La fronda è uscita allo scoperto nel dibattito e nel primo voto del «Gay Marriage (Same Sex Couples) Bill» dando l’esatta dimensione del dissenso e della forte spaccatura fra «social liberalist tory» e «traditional tory» che su questo tema si registra tanto nelle fila dell’esecutivo (quattro ministri sulle barricate) quanto del gruppo parlamentare conservatore. Ma che tocca pure l’opposizione, visto che almeno venti laburisti (su 255) si sono pronunciati in modo difforme dalle indicazioni del loro leader Ed Miliband.

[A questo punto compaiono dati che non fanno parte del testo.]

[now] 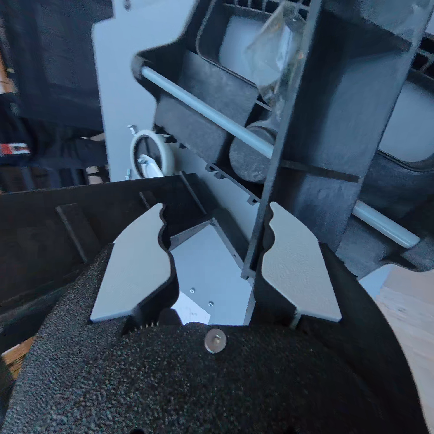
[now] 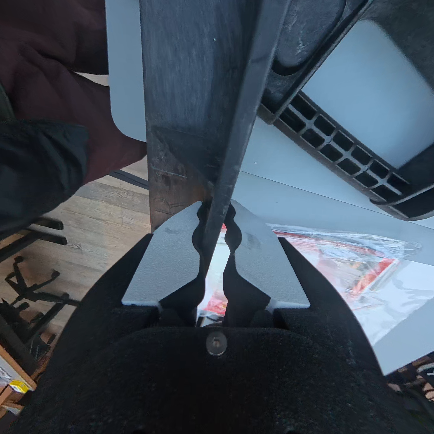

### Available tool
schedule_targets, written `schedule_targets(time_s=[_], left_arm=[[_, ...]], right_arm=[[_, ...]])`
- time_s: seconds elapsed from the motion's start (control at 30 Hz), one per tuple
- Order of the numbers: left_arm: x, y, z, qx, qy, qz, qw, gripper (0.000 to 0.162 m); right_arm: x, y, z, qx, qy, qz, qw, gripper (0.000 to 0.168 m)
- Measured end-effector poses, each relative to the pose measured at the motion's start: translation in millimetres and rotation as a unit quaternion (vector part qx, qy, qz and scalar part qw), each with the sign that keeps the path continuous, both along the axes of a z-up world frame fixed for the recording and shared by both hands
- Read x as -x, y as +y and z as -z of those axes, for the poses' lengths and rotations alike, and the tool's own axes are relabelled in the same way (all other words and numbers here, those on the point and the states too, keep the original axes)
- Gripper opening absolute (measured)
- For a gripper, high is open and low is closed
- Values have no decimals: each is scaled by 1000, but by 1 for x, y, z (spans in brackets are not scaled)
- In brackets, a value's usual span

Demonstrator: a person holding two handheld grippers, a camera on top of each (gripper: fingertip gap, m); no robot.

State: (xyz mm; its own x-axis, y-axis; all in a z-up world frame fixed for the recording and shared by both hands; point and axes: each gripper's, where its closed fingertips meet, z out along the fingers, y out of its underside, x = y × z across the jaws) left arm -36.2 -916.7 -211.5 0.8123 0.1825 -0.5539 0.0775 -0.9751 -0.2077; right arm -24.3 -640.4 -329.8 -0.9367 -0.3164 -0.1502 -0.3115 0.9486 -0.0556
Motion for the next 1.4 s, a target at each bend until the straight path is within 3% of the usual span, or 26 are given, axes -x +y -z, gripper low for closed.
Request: schedule_targets(time_s=[0.1, 0.17, 0.27, 0.33, 0.43, 0.5, 0.53, 0.6, 0.67, 0.73, 0.77, 0.8, 0.97, 1.23, 1.4], left_arm=[[-1, -5, -39, -38, 70, -28, 996, 78], [-13, -7, -68, -123, 100, -86, 984, 79], [-57, -4, -85, -300, 144, -177, 926, 79], [-98, 7, -58, -350, 169, -207, 898, 77], [-155, 54, 21, -304, 151, -198, 919, 75], [-180, 92, 49, -346, 122, -215, 905, 67], [-187, 108, 55, -398, 96, -245, 879, 65], [-193, 120, 65, -502, 36, -346, 792, 61], [-196, 122, 76, -607, -35, -424, 671, 58], [-192, 118, 74, -706, -82, -444, 546, 58], [-190, 119, 71, -737, -104, -430, 511, 56], [-188, 119, 68, -754, -116, -417, 494, 53], [-211, 141, 77, -766, -209, -383, 472, 42], [-230, 115, 85, -723, -184, -394, 536, 24], [-241, 97, 93, -703, -227, -411, 535, 15]], right_arm=[[-13, 4, 1, 3, -10, 3, 1000, 17], [-22, 5, -1, 4, -26, 15, 1000, 17], [-40, 3, -4, 11, -57, 38, 998, 16], [-53, 1, -6, 14, -86, 49, 995, 16], [-74, -3, -8, 15, -125, 65, 990, 16], [-84, -6, -9, 18, -141, 77, 987, 16], [-90, -8, -10, 20, -151, 89, 984, 16], [-101, -13, -12, 29, -167, 117, 979, 16], [-113, -18, -14, 42, -174, 142, 973, 16], [-128, -24, -16, 55, -180, 166, 968, 16], [-136, -28, -16, 60, -182, 178, 965, 16], [-145, -31, -17, 64, -183, 188, 963, 16], [-190, -56, -20, 84, -205, 266, 938, 16], [-242, -107, -20, 124, -194, 383, 894, 17], [-257, -125, -15, 134, -133, 396, 899, 20]])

Hanno però vinto i 400 sì (i no 175) e il principio fondamentale della nuova legge, sponsorizzata da Downing Street, è passato: due gay hanno il diritto di sposarsi secondo il rito civile e religioso.
Il percorso parlamentare del «Gay Marriage (Same Sex Couples) Bill» sarà  lungo, essendo l’approvazione prevista entro l’inizio del 2015, ma l’appuntamento di ieri era un banco di prova fondamentale. Una eventuale bocciatura avrebbe affossato il provvedimento, lo avrebbe stravolto. Si va avanti. Però, le conseguenze politiche del voto sono da decifrare. La domanda è: David Cameron ha perso il controllo dei suoi parlamentari? Il dibattito è stato pacato ma intenso e interessante. I deputati si sono espressi in piena libertà  di coscienza, nessun disciplina di partito, i politici gay sono intervenuti senza finzioni e senza bugie.
Le convinzioni e le perplessità  hanno attraversato gli schieramenti. Da destra a sinistra. Si è alzata Margot James, prima lesbica eletta fra i tory e ha ammonito: «Se non modernizziamo la nostra agenda sociale perderemo le prossime elezioni, come è appena accaduto ai repubblicani negli Stati Uniti». Le ha dato manforte, nel suo stesso partito, Stuart Andrew: «Ho realizzato di essere gay nella mia adolescenza, forse l’unico gay in un villaggio del Galles. Non è giusto escluderci dal matrimonio». E Mike Freer, altro tory di Londra: «Quando mi sono unito civilmente col mio partner è stato il giorno più bello della vita. Mi aspetto di avere il diritto alle nozze». O Iain Stewart, sempre tory: «Ricordo quando ebbi il coraggio di rivelare ai genitori la mia omosessualità . Sapete come? Cominciai dicendo che non mi sarei mai potuto sposare. Ed ero triste. Mi auguro di farlo in fretta».
In mattinata era apparsa sul Daily Telegraph una lettera sottoscritta da tre dei maggiori esponenti conservatori, George Osborne, William Hague e Theresa May. Tutti a favore delle nozze fra omosessuali e fra lesbiche. «Aprirsi al matrimonio di coppie dello stesso sesso non significa indebolire l’istituto del matrimonio, semmai il contrario». Non è bastata a fermare quel plotone di backbencher tory (membri di seconda fila ai Comuni) convinto che l’ostinazione di Downing Street nel volerla approvare sia un modo per mandare all’aria la famiglia e il partito.
C’è chi ha rivendicato il referendum, come arma per sconfiggere il premier. E c’è chi ne ha contestato la leadership in vista delle prossime elezioni nel 2015. Eppure David Cameron non ha mostrato ripensamenti: «È un passo avanti che rende la nostra società  più forte». Per ora ha vinto col soccorso dei laburisti e dei liberaldemocratici. Ma questa legge rischia di costargli cara.